Salah satu targetnya adalah Teluk Roebuck. Perairan di utara kota Broome itu punya dermaga buatan yang jadi basis pendaratan pesawat-pesawat amfibi Sekutu setelah membawa para pelarian sipil dan militer dari Jawa via Cilacap. Target lainnya adalah Bandara Broome yang jadi basis pesawat-pesawat angkut militer dan pesawat-pesawat sipil yang juga membawa para pengungsi sipil dan militer dari Jawa via Bandung dan Yogyakarta.
“Masing-masing dua formasi itu diperintahkan setidaknya melancarkan serangan terbatas selama 10 menit pada target-target yang ditentukan. Miyano memimpin skadronnya untuk terbang dari Kupang pukul 7 pagi dengan rute ke selatan melintasi Samudera Hindia. Dua jam dan 20 menit kemudian Broome sudah dalam jangkauan Miyano,” tambahnya.
Baca juga: Membidik Nyawa Panglima Perang Asia Timur Raya
Serangan dua formasi itu pecah serentak sekira pukul 9.20 pagi. Baik di Teluk Roebuck tempat berkerumunnya sejumlah pesawat amfibi RAAF (Angkatan Udara Australia) dan Bandara Broome, basis pesawat-pesawat angkut sipil maupun militer Belanda dan Australia, serta pesawat pembom USAAF (Dinas Udara Angkatan Darat Amerika Serikat).

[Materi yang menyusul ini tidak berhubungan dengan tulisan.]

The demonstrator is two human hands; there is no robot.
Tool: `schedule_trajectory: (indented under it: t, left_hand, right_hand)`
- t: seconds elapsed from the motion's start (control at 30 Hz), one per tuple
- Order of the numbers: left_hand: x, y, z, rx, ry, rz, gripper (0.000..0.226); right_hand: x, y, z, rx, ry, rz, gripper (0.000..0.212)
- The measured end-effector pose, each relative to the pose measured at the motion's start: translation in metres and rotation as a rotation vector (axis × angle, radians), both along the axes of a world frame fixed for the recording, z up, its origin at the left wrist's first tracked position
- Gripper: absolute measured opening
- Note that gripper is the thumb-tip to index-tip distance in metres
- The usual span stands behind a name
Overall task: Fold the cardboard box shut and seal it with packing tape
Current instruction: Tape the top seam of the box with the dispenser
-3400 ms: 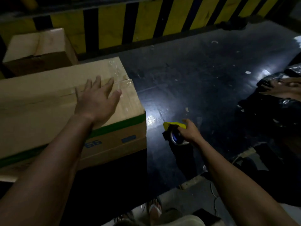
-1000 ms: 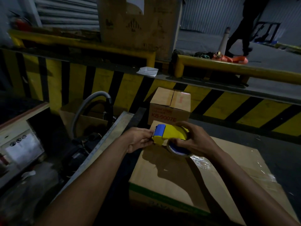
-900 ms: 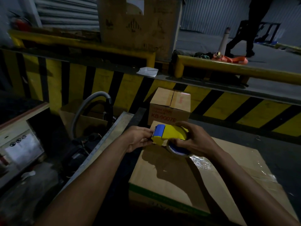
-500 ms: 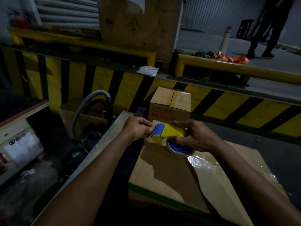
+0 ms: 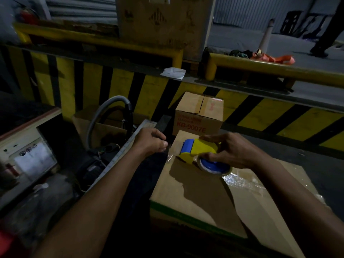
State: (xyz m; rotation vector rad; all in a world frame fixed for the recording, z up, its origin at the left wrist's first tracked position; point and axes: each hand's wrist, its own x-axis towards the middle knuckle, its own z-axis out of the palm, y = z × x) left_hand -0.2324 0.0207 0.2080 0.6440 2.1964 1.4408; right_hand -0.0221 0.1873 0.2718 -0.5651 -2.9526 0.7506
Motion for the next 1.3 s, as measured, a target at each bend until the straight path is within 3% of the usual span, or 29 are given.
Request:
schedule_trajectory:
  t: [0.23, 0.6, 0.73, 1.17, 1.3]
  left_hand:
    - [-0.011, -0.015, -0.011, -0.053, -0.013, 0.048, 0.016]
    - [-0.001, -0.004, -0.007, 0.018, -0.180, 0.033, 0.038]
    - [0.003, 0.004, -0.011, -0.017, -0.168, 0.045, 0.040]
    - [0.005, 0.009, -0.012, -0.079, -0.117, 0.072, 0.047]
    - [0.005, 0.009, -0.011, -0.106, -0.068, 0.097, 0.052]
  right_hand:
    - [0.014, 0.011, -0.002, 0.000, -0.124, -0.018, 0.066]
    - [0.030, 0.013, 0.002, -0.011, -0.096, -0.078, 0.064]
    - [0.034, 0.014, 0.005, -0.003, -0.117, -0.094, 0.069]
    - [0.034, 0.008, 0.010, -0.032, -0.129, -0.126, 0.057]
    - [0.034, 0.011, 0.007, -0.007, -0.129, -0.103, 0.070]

Sekitar 22 pesawat di Bandara Broom hancur lebur. Satu di antaranya sebuah pesawat pembom berat Consolidated B-24 “Liberator” milik USAAF saat hendak lepas landas. Pesawat itu penuh sesak dengan para pasien militer yang hendak dievakuasi hingga akhirnya pesawat Liberator itu jatuh di 16 kilometer lepas pantai Broome dan menewaskan hampir 20 orang. Lainnya adalah pesawat-pesawat yang masih terparkir di bandara, di antaranya dua pembom berat Boeing B-17 “Flying Fortress” Amerika, dua pesawat pembom ringan Lockheed Hudson milik RAAF, dan satu pesawat angkut milik ML-KNIL (Angkatan Udara/AU Tentara Kerajaan Hindia Belanda) yang diteror tembakan-tembakan Zero tanpa perlawanan lantaran saat itu tidak ada satupun pesawat tempur yang bersarang di Bandara Broome. Satu-satunya perlawanan sekadar secara sporadis dengan senjata-senjata seadanya dari darat, di mana setidaknya satu pesawat Zero sempat tumbang usai ditembaki senapan mesin ‘copotan’ dari pesawat Liberator.

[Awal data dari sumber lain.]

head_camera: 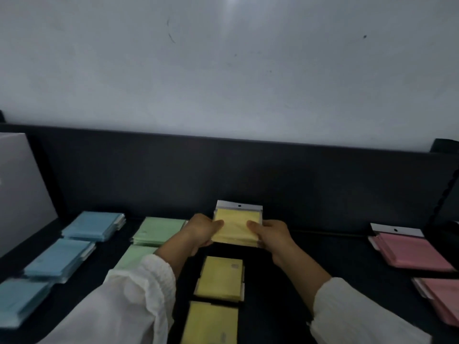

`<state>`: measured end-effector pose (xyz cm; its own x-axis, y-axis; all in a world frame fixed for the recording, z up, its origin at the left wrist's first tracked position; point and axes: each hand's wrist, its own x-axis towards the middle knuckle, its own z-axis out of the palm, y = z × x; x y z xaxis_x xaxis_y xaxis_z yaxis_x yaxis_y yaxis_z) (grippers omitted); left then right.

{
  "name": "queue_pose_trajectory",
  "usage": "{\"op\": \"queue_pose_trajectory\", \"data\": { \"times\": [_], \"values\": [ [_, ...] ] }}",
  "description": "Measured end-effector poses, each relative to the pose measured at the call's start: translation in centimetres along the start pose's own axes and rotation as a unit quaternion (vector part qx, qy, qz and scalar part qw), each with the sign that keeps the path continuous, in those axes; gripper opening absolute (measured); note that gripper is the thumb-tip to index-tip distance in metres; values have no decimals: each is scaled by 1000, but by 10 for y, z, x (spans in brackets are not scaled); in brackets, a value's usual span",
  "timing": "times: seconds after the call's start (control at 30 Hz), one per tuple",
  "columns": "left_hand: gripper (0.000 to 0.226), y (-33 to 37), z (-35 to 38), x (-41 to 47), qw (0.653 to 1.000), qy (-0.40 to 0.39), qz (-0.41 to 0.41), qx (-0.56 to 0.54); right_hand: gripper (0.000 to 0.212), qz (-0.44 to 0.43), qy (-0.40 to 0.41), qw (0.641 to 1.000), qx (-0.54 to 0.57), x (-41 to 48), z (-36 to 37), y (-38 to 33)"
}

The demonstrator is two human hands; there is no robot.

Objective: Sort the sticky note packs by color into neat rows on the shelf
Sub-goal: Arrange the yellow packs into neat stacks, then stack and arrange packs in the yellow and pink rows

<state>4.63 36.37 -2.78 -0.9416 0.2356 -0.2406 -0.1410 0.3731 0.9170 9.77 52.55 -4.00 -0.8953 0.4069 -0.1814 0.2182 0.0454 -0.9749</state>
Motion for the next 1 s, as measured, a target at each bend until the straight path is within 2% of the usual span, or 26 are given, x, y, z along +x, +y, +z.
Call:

Kehancuran alutsista Sekutu juga tak kalah besar di Teluk Roebuck. Tercatat 15 pesawat amfibi luluh lantak, di antaranya delapan pesawat amfibi Consolidated Model 28 alias PBY Catalina milik RAAF, AL Amerika, RAF (AU Inggris), dan Marineluchtvaartdienst (MLD/AL Belanda), dua pesawat amfibi Short Empire milik RAAF dan maskapai sipil Qantas, serta lima lagi pesawat amfibi Dornier Do 25 milik MLD. Di sinilah horor serangan Jepang itu menyisakan dampak terdalamnya karena tak sedikit korban jiwa sipil.
“Dengan sekira 57 pesawat yang berlalu-lalang tiba dan berangkat dalam sehari, fasilitas dermaga kelebihan batas tampung. Dermaga itu juga penting untuk pengisian bahan bakar yang fasilitasnya pompanya bekerja tanpa henti selama 12 jam sehari,” ungkap Tom Womack dalam The Dutch Naval Air Force Against Japan: The Defense of the Netherlands East Indies, 1941-1942.
Baca juga: Tamatnya Armada Jepang di Filipina (Bagian I)
Seorang navigator MLD, Sersan Rudolf J. ‘Rudi’ Idzerda, turut jadi saksi matanya. Ia memang bukan bagian dari personel MLD yang mengawaki PBY Catalina yang mengevakuasi pengungsi dari Jawa. Saat itu ia sekadar transit di Broome dari Surabaya untuk mengisi bahan bakar sebelum terbang kembali ke Melbourne. Ia sempat syok ketika formasi Zero menembaki Teluk Roebuck yang penuh pengungsi dan pesawat hingga bak lautan api lantaran bahan bakar yang tumpah ke perairan turut terbakar hebat.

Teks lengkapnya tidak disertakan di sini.